Input material Block Start

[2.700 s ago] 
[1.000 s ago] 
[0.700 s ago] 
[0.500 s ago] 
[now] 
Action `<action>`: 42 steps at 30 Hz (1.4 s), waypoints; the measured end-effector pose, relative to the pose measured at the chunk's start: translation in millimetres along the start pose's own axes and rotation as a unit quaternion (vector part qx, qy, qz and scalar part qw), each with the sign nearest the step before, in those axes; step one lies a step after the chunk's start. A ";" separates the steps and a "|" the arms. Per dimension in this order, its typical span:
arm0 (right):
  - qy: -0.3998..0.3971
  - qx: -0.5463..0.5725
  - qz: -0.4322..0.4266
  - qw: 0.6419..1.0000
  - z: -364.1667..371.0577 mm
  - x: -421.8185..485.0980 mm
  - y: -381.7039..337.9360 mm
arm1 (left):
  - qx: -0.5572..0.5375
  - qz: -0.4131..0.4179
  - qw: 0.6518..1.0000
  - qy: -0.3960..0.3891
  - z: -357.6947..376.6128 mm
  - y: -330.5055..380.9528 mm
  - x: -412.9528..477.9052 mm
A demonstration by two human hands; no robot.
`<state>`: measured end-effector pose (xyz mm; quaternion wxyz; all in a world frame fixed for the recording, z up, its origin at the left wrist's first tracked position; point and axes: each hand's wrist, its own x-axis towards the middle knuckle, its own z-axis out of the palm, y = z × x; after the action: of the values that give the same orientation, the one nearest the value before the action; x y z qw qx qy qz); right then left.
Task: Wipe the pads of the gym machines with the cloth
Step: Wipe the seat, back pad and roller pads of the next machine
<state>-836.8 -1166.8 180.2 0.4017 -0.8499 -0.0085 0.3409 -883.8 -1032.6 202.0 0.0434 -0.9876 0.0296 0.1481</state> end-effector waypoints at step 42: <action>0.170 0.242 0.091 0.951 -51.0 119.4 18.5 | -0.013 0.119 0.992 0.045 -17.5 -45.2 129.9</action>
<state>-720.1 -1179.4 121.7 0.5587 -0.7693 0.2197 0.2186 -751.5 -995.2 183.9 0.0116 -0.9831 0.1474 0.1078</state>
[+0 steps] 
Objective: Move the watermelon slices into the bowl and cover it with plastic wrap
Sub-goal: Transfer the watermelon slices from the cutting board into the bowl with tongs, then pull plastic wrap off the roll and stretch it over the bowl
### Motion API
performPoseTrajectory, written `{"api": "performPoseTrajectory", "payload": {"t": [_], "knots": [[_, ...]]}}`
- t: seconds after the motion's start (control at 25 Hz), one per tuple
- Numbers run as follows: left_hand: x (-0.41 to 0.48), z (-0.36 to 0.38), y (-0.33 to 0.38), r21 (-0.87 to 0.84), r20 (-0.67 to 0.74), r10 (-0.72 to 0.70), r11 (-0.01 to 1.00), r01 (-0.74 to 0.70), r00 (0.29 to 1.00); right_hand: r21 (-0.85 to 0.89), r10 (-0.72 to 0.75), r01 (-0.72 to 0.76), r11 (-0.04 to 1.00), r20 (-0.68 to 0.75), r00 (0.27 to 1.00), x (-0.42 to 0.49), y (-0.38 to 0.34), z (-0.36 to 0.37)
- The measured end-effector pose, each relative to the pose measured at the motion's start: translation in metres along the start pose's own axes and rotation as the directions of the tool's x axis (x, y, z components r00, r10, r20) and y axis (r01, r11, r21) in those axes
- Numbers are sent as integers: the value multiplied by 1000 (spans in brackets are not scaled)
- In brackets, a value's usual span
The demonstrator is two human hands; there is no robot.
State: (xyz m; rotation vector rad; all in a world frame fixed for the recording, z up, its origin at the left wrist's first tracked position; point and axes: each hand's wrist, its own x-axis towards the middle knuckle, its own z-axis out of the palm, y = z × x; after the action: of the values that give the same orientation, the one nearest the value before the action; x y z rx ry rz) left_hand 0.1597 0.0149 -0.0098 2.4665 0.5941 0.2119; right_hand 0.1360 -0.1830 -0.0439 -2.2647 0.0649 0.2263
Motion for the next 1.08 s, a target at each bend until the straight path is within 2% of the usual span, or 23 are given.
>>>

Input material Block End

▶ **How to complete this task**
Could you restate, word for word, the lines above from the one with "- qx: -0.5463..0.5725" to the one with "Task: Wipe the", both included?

▶ **Exercise solution**
  - qx: -0.5463..0.5725
  - qz: -0.4322..0.4266
  - qw: 0.6419..1.0000
  - z: -364.1667..371.0577 mm
  - x: -421.8185..485.0980 mm
  - y: -381.7039..337.9360 mm
arm1 (left):
  - qx: -0.5572..0.5375
  - qz: -0.4131..0.4179
  - qw: 0.6518..1.0000
  - qy: -0.3960..0.3891
  - z: -357.6947..376.6128 mm
  - y: -330.5055..380.9528 mm
  - x: -412.9528..477.9052 mm
A demonstration by two human hands; no robot.
`<state>`: measured end-effector pose (xyz mm; quaternion wxyz; all in a world frame fixed for the recording, z up, its origin at the left wrist's first tracked position; point and axes: each hand's wrist, its own x-axis towards the middle knuckle, its own z-axis out of the palm, y = z × x; after the action: of the values that give the same orientation, the one nearest the value before the action; x y z qw qx qy qz); right then left.
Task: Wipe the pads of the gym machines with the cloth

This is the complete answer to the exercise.